**Work order**
Restrict the output to the lines below starting at the one that contains "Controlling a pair" and ending at the one that contains "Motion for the", and restate them word for word, both ends included.

**Data extract**
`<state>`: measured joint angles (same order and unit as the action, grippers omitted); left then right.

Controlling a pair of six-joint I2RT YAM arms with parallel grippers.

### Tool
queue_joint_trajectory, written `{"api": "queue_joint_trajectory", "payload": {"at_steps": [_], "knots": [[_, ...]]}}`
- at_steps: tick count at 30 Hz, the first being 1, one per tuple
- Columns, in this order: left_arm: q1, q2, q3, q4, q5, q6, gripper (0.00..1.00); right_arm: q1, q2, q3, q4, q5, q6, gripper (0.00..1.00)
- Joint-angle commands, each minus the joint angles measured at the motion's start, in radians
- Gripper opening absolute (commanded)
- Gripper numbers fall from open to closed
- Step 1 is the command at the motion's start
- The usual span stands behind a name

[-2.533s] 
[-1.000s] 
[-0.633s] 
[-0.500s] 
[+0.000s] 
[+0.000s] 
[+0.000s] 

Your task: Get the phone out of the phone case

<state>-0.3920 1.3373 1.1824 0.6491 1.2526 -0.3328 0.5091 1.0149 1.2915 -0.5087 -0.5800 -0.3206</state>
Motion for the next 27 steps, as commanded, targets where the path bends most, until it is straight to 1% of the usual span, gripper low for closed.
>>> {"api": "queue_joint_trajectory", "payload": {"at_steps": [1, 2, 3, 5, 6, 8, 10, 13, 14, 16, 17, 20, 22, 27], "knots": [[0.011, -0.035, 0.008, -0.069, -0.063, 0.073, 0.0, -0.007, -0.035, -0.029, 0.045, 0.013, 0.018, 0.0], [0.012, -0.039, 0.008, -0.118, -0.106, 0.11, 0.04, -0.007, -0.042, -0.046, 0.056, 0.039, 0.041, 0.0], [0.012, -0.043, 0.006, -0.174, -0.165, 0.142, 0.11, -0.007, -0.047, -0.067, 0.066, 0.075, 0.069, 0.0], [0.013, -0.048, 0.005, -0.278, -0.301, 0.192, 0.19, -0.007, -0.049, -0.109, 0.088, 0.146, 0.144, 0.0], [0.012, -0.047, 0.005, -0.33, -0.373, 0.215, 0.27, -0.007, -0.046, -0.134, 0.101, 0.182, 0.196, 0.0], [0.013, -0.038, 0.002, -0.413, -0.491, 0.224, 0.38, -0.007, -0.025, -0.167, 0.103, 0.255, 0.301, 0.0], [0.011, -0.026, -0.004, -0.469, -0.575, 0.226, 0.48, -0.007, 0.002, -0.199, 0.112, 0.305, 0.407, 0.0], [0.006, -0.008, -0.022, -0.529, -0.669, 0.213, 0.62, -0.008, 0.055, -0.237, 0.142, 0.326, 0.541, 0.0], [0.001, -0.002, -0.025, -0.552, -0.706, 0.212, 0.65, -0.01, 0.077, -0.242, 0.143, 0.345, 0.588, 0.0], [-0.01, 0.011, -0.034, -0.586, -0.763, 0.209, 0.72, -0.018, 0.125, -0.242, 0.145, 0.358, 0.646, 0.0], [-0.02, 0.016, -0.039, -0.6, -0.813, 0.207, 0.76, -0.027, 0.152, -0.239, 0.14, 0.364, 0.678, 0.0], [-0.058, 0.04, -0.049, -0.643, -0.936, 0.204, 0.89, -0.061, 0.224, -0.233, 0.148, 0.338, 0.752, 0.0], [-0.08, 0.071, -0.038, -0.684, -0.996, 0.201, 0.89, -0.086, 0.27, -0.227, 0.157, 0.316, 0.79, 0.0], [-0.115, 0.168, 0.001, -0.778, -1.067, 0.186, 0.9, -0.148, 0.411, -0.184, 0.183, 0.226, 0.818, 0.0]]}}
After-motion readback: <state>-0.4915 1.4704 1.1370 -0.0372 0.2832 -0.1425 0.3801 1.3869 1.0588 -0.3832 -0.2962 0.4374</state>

**Your response**
Controlling a pair of six-joint I2RT YAM arms with parallel grippers.

### Tool
queue_joint_trajectory, written `{"api": "queue_joint_trajectory", "payload": {"at_steps": [_], "knots": [[_, ...]]}}`
- at_steps: tick count at 30 Hz, the first being 1, one per tuple
- Columns, in this order: left_arm: q1, q2, q3, q4, q5, q6, gripper (0.00..1.00); right_arm: q1, q2, q3, q4, q5, q6, gripper (0.00..1.00)
- Joint-angle commands, each minus the joint angles measured at the motion's start, in radians
- Gripper opening absolute (commanded)
- Gripper numbers fall from open to closed
- Step 1 is the command at the motion's start
- The usual span stands behind a name

[-2.533s] 
[-1.000s] 
[-0.633s] 
[-0.500s] 
[+0.000s] 
[+0.000s] 
[+0.000s] 

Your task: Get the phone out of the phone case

<state>-0.3920 1.3373 1.1824 0.6491 1.2526 -0.3328 0.5091 1.0149 1.2915 -0.5087 -0.5800 -0.3206</state>
Motion for the next 27 steps, as commanded, targets where the path bends most, until it is straight to 1% of the usual span, gripper low for closed.

The response to this exercise is done.